Storm threatens rescue efforts as Haiti digs after huge earthquake: NPR
A man uses a rock to dig through the rubble of a house that was destroyed by the earthquake in Les Cayes, Haiti on Sunday. Joseph Odelyn / AP hide caption
Joseph Odelyn / AP
Joseph Odelyn / AP
More than 1,200 people were killed after the severe earthquake that struck Haiti on Saturday. But as rescue workers dig through the rubble of countless flattened buildings, many fear the actual death toll will be much higher.
On Sunday night, the official number was 1,297 dead and 5,700 injured. The 7.2 magnitude quake damaged all types of buildings, including schools, hospitals, churches, and prisons. Thousands of houses were destroyed. And the poor island nation is preparing for another brawl as Tropical Depression Grace threatens heavy rainfall and possible mudslides on Monday.
The devastation hampers aid
“It’s wreaking havoc across the region,” Margaret Lubin, Haiti’s country representative for the aid organization CORE, told the weekend edition of NPR. Many people are homeless.
“Hospitals are totally overwhelmed,” said Lubin. “We need doctors, medicine. And help has to come to the remote areas. The streets are blocked. So there is much, much, much to do.”
According to the Haitian Civil Protection Service, 1,054 deaths were reported in the south of the country, 122 in Nippes, 119 in Grand’Anse and two in the northwest.
Several humanitarian aid agencies have sent teams to Haiti to assess the situation. In the Nippes parish in L’Asile, about half of all homes were destroyed, said Lynn Hector, communications director for the Mercy Corps. Major markets in the region have collapsed, leaving people without much-needed supplies, she said. Damaged roads and collapsed bridges also make it difficult to get supplies.

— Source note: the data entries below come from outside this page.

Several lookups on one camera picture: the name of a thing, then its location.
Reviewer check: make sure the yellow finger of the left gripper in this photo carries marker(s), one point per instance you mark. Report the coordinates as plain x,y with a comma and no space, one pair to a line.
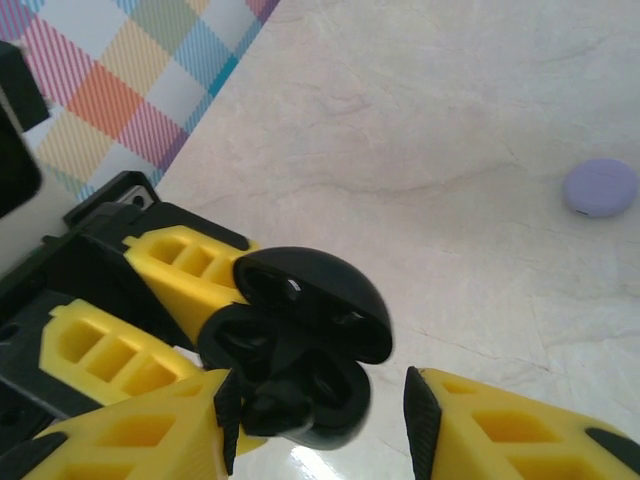
65,360
200,290

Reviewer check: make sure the purple earbud charging case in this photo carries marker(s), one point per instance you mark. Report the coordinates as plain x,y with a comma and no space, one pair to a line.
600,187

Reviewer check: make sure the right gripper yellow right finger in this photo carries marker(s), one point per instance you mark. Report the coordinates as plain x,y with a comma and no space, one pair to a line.
460,405

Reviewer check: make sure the black earbud charging case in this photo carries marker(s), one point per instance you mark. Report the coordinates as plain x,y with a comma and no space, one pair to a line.
340,285

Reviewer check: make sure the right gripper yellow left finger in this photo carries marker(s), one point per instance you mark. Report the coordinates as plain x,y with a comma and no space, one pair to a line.
175,425

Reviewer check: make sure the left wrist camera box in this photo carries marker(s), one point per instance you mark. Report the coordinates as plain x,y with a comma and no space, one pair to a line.
15,165

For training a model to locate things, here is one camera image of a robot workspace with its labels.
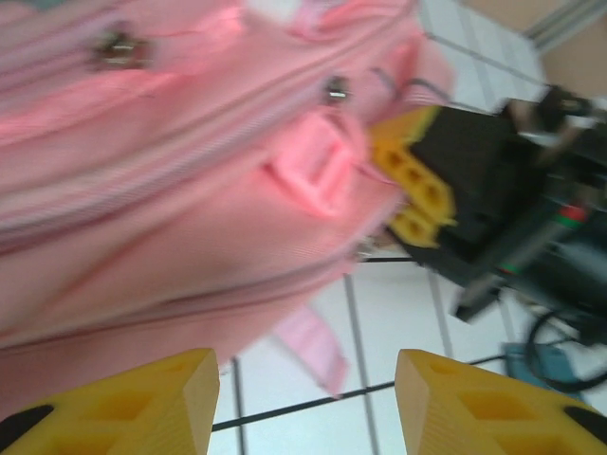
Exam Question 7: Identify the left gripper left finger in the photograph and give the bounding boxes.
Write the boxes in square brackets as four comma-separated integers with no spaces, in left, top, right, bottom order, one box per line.
[0,348,220,455]

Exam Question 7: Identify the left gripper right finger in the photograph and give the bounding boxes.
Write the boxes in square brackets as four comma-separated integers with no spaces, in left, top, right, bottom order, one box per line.
[395,349,607,455]

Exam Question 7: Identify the pink student backpack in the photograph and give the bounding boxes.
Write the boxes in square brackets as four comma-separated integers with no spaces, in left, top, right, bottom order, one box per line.
[0,0,456,399]

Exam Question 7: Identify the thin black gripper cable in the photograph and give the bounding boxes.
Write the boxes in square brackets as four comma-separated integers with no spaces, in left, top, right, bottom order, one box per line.
[524,307,607,394]

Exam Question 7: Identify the aluminium corner post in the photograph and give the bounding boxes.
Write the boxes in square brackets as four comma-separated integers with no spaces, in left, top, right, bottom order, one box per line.
[524,0,607,51]

“There is agony everywhere,” said program director Allen Joseph, who is on site in Nippes. “Many, many people are without a home anymore. Everywhere we went, people were crying and worrying. It is very difficult to get around.”
The International Federation of Red Cross and Red Crescent Societies in America supports search and rescue operations, as well as first aid and shelter. Guaranteeing access to water and sanitation while protecting people from COVID-19 is also one of the priorities, the group said.

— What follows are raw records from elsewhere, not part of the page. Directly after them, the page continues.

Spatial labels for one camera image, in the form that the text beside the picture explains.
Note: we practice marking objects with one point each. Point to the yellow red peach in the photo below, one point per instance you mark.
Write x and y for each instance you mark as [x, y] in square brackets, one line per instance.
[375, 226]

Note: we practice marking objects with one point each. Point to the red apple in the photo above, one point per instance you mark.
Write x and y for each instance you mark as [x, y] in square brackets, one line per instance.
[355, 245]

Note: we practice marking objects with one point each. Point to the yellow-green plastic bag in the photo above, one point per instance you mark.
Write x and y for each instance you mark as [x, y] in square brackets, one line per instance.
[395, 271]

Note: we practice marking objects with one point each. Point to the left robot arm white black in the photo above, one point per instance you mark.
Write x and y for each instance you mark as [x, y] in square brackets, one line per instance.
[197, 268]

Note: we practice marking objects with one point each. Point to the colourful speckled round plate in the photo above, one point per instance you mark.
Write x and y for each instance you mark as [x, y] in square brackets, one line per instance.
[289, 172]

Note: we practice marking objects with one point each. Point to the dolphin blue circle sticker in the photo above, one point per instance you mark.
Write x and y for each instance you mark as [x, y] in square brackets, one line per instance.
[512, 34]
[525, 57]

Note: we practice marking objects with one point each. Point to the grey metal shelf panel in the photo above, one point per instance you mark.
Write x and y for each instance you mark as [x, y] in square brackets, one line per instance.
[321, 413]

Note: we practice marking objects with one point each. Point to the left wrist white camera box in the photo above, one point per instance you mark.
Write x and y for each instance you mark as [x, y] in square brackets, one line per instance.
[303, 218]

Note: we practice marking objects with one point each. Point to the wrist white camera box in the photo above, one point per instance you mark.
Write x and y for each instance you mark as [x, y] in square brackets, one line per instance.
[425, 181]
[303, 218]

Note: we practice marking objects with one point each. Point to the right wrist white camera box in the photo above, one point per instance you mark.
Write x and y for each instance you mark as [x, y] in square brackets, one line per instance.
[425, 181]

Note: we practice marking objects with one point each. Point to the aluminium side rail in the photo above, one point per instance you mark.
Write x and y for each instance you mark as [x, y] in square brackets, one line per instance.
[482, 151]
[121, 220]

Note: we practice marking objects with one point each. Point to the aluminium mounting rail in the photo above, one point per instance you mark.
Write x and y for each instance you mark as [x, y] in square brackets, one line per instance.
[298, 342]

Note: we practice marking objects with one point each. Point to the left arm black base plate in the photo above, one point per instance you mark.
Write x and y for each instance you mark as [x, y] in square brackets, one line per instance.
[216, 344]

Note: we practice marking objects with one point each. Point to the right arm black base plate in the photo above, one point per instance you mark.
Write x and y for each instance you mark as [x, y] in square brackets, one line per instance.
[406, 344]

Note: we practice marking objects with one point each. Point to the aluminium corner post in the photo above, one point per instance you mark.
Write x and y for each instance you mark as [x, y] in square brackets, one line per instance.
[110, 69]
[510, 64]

Aid agencies warn that the death toll will rise. “The damage is enormous and people are working hard to get as many people as possible out of the rubble,” said the Dutch Red Cross on Sunday. “The misery is not over yet.”
At the request of the Haitian government, the US has deployed a 65-strong urban search and rescue team to assist in the search operations, Samantha Power told the USAID administration. This team joins a U.S. earthquake disaster team that is already on site. Several Latin American countries say they are also preparing to send humanitarian aid to Haiti.
Individuals try to help too. Richard Hervé Fourcand, a former Haitian senator, has rented a private plane to take the injured from Les Cayes to Port-au-Prince. “I have 30 people in serious condition waiting for me,” he told the New York Times. “But I only have seven seats.”
And tennis star Naomi Osaka has vowed to donate any tournament prize money she could win this week to Haitian relief efforts.
A tropical depression could pose a new threat
In an interview with ABC’s Good Morning America, Haiti’s Ambassador to the United States, Bocchit Edmond, said authorities are still trying to find out exactly how bad the devastation is. Her top priority is medical care and shelter for people who have been injured or displaced, he said.
Edmond also fears the weather will make relief efforts difficult. The Tropical Depression Grace, which is currently sweeping the Caribbean, could bring heavy rains and floods on Monday if it hits Haiti, potentially triggering mudslides. There could be 4 to 8 inches of rain in many areas, with isolated spots 15 inches in the south of the country, the National Hurricane Center said.
“I hope Grace is graceful enough to spare us,” Edmond said.